=== Section Start ===

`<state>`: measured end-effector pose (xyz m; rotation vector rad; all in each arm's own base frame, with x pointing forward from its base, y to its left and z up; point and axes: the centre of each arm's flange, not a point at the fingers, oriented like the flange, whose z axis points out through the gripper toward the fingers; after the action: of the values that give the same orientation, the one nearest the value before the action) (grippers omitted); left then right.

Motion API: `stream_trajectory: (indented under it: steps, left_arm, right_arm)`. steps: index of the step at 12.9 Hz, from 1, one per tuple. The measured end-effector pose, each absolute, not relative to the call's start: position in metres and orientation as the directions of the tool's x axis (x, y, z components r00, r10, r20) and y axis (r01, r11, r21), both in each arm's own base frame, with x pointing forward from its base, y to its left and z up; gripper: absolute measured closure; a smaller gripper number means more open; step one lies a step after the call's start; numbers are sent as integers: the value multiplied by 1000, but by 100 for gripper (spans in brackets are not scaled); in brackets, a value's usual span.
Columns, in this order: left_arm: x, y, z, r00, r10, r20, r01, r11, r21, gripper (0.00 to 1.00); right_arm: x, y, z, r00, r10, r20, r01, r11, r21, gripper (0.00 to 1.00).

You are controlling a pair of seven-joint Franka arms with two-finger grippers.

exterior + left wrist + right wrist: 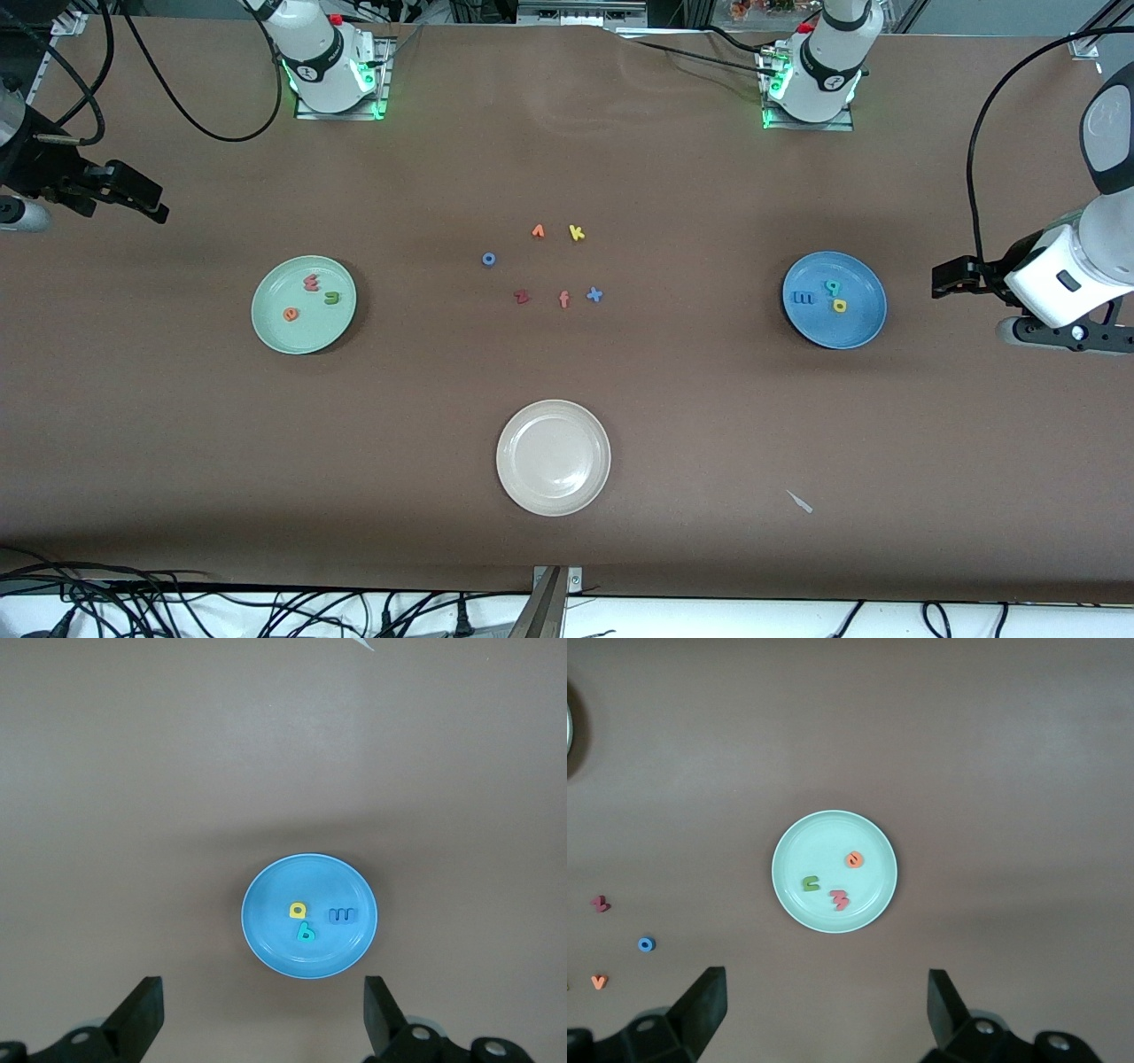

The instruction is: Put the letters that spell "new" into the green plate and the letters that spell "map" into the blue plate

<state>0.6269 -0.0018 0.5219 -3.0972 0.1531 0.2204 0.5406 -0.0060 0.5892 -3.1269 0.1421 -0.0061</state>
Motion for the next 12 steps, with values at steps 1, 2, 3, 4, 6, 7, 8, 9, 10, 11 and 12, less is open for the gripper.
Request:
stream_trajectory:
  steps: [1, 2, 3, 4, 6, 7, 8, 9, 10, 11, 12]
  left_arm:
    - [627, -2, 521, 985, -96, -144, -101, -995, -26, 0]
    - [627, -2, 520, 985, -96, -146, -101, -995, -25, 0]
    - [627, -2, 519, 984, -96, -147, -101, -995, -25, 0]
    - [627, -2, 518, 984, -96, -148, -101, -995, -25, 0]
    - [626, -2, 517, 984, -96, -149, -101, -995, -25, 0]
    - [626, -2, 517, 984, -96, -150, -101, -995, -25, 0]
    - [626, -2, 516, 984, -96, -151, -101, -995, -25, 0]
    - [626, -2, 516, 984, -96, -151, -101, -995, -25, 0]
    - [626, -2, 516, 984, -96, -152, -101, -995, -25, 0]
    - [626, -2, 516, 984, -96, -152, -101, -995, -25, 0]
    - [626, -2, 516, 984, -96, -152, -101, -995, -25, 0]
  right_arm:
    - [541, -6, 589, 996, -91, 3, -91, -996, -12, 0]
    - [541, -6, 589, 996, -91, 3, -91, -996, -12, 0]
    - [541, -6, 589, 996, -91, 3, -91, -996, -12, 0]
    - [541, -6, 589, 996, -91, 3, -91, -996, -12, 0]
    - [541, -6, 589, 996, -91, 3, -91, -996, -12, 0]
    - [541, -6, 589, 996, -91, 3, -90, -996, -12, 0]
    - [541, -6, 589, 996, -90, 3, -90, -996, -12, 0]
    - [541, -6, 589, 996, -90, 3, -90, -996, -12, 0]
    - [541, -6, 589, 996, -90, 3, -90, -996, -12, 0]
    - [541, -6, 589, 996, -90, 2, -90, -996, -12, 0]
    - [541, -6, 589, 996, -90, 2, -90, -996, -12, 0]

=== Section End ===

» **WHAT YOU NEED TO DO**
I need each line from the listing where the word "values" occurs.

» **SOLUTION**
`<state>`: measured end-effector pose (xyz m; rotation vector rad; all in each arm's own base frame, with x pointing forward from its base, y to its left and z up; point and axes: the centre of each arm's flange, not a point at the fingers, oriented like the flange, whose z axis points out through the gripper toward the fingers; after the action: of the values that give the same orientation, the one nearest the value before the action) (grippers omitted); left then right.
Motion for the next 12 steps, with values at steps 1, 2, 3, 4, 6, 7, 8, 9, 10, 11 and 12, less is open for the gripper.

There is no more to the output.